Boeing’s flawed analysis of a 2002 in-service incident masked the significance of nine subsequent occurrences before a 10th led to the fatal crash of UPS Airlines Flight 2976 in November 2025, details released during an NTSB hearing as part of the safety agency’s probe reveal. The troubling chain of events raises concerns about foundational industry processes meant to improve in-service fleet safety through hazard identification and risk analysis.
Testimony and documents made public during the 1.5-day hearing held May 19-20 in Washington show the accident was caused by fatigue cracking that originated in a lubrication channel inside a part within the MD-11’s No. 1 (left) engine pylon. The channel runs along the inside circumference of a collar, or race, that forms part of a steel spherical bearing. The bearing rests within two lug holes, or bores, and houses a bolt that attaches the lugs to a wing clevis, providing one of the two engine attachment points on each wing.
Boeing understood from previous incidents that the race was susceptible to cracking. Several incidents also demonstrated that race damage could affect load distribution across the lugs, causing cracks or deformation.
But Boeing’s analysis concluded that if one lug failed, the second would hold, keeping the engine and pylon attached to the wing. As Flight 2976 proved, Boeing was wrong.
The MD-11’s left engine and pylon tore away from its wing right after rotation, when tension on the cracked lug was highest. Fatigue cracks in the lug bores gave way and both lugs fractured. The engine—its pylon still attached—pivoted forward and up, broke away from the wing, and passed over the MD-11’s rear fuselage.
The stricken widebody lifted off but could not maintain altitude. It went down 4,200 ft. from the end of Louisville International Airport’s Runway 17 Right, in an industrial area. Its maximum recorded radio altitude during the 22-sec. flight was 29 ft. All three UPS pilots onboard and 12 people on the ground were killed.
The accident happened 23 years after Boeing received its initial report of a failed MD-11 aft pylon spherical bearing from an unidentified operator. The bearing’s race broke in half, and the forward lug was bent, leaving a gap of 0.032 in. between the two lug tops. Boeing recommended replacing the bearing immediately and the entire bulkhead at the next heavy maintenance visit.
Investigators found no evidence Boeing reviewed the issue under its continued operational safety (COS) process. COS events go before an internal safety review board and are reported to the FAA.

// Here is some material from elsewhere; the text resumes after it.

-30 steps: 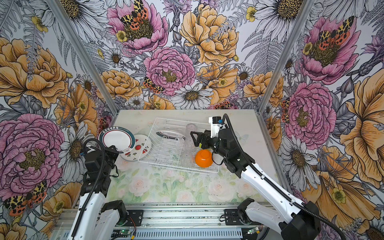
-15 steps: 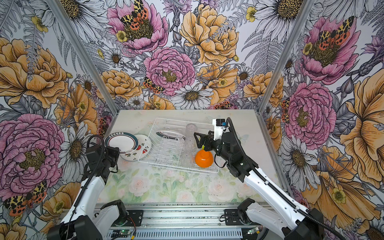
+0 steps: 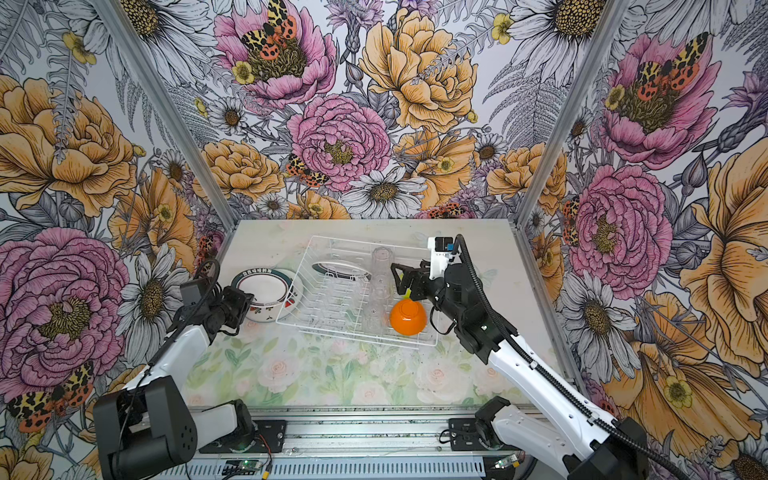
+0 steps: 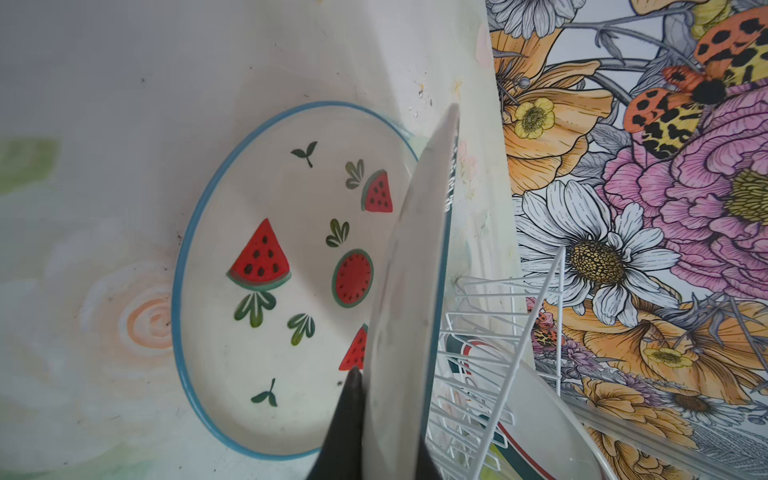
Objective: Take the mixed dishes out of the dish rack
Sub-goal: 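Lower the plate onto the watermelon plate with the left gripper while the right withdraws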
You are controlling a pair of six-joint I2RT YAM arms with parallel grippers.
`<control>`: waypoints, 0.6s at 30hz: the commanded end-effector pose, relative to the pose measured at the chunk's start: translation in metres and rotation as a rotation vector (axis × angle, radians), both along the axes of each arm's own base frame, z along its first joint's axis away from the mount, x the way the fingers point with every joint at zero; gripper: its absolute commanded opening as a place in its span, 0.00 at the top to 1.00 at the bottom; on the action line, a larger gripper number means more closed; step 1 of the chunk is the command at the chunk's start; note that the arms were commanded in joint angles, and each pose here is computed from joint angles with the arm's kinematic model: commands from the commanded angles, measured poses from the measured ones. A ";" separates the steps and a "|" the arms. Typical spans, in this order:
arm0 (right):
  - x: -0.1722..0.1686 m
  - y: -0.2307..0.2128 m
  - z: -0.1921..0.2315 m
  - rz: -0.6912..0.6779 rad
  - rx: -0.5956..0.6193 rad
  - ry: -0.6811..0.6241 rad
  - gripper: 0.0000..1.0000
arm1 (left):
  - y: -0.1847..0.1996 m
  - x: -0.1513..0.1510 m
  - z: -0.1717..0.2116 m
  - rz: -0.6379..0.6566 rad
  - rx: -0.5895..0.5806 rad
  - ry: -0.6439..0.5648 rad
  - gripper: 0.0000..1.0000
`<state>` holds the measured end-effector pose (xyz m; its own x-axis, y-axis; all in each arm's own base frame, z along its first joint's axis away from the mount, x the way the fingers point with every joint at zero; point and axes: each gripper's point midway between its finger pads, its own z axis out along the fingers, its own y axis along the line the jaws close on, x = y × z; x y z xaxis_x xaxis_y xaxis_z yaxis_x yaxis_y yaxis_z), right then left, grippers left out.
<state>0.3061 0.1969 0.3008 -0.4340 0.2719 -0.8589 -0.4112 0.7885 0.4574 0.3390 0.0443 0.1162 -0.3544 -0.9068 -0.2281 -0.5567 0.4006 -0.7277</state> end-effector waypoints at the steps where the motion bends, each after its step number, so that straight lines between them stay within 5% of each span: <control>1: 0.001 -0.006 -0.003 -0.020 -0.017 -0.006 0.06 | -0.008 0.012 0.013 -0.070 0.001 -0.038 1.00; 15: 0.004 -0.008 -0.005 -0.027 -0.019 0.001 0.06 | -0.014 0.011 -0.006 -0.156 -0.012 0.044 0.99; 18: 0.004 -0.009 -0.008 -0.030 -0.021 0.007 0.06 | -0.014 0.013 -0.007 -0.175 -0.013 0.056 0.76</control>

Agency regulations require type certificate holders to report certain specific events. Among them: “A significant aircraft primary structural defect or failure caused by any autogenous condition (fatigue, understrength, corrosion, etc.).”
MD-11 pylon supplier Rohr conducted an FAA-required damage tolerance analysis on the structure during the aircraft’s development. Rohr determined the lugs are principal structural elements (PSE) under FAA regulations, but the spherical bearings are not. A PSE’s failure “could result in catastrophic failure of the aircraft,” Federal Aviation Regulation 29.751 states.
In August 2007, FedEx filed a service difficulty report with the FAA, detailing a fractured outer race. Boeing approved the bearing’s replacement as a major repair, but there is no evidence that the manufacturer knew the original bearing had broken.
A month later, a maintenance, repair and overhaul provider working on a second unnamed operator’s MD-11 discovered a fractured race and cracked lug. Boeing determined the crack was too large to blend out, so it recommended replacing the entire bulkhead. The aircraft had 6,058 cycles.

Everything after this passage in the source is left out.